There's a little bit of mystery, like what chord is it, where are we oriented, and then the root note comes in.


Now, for a ballad, you can roll chords, right? And by roll, I mean play each note slightly separately but quickly.



Or you can, again, separate out the root from the rest of the chord, and the difference would be that you'd want to really pedal them together.



An important aspect of rolling that I see students getting wrong a lot is that you do want there to be some rhythm to your roll. So, I recommend, as I'm kind of showing here, starting before the beat and then arriving right on the beat with the upper notes.



Okay, or if you're gonna roll, I'd recommend that the top note land right on the beat. Two, three, four. I generally like to save rolls for places where it's going to have a really dramatic effect, so I prefer being really subtle and trying to separate out the bottom note from the top two.

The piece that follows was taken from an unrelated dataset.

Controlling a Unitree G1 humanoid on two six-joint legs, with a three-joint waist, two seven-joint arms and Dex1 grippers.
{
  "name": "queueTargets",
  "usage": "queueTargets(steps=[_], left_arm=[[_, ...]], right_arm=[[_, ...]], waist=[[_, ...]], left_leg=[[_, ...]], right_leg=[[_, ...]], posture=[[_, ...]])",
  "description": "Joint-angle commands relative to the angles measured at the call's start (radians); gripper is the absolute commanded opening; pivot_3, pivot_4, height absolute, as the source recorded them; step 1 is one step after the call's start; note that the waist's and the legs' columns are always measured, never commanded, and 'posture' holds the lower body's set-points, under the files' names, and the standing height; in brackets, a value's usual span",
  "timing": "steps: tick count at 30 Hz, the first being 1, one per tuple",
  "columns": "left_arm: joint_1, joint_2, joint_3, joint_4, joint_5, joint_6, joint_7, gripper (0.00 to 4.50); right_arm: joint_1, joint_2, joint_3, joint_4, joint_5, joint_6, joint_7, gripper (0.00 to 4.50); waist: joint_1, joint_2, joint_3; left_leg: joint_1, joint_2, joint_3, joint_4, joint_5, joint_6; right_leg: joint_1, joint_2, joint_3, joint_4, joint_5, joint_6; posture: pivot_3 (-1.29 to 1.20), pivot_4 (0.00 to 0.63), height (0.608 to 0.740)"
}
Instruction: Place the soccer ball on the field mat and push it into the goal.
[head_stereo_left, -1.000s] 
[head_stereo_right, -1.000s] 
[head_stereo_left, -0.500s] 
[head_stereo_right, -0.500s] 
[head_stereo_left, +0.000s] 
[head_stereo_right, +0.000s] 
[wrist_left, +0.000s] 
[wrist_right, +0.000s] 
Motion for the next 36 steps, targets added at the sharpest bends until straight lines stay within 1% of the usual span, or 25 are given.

I'll give you one more hint here. I said it would be the last bucket. I don't know if this last thing qualifies as a bucket, but on chords where the ninth and the third are either both black or both white keys, which is actually most chords, sometimes you can add the ninth. You might think that would make your life harder, but in fact, it means that you don't have to reach quite so far with your thumb to get over that ninth.


So, some of these chords where I have a hard time reaching all the way to the third or the tenth, it's much easier. I can relax more if I play the ninth so that my thumb can just hang out on both of those white keys and not have to worry about skipping.


So, um, that works, for instance, on this F7, right? G is the ninth, whereas A is the third. It would also work on a G♭7 where we can play the A♭, which is the ninth, and the B♭, which is the third, both with our thumb. Pretty nice and easily, and this makes life a lot more comfortable than if I have to try to reach just solely to that B♭.


Alright, everybody, thank you for watching. Um, I hope that was helpful. If you like that, you're going to love a lot of stuff, particularly in this book, "Playing Solo Jazz Piano." Um, and if you stuck around for the whole thing, why don't you share the word "garbanzo" in the chat? I do like garbanzo beans. Um, and have a fantastic week. I'll see y'all soon.

皆さん、ご視聴ありがとうございました。役に立ったでしょうか。もし気に入っていただけたなら、特にこの『Playing Solo Jazz Piano』という本にはたくさんの素晴らしい情報があります。最後まで見ていただけた方は、チャットで「garbanzo(ガルバンゾ)」という単語を共有していただけますか?私はガルバンゾ豆が好きです。素晴らしい週をお過ごしください。また近々お会いしましょう。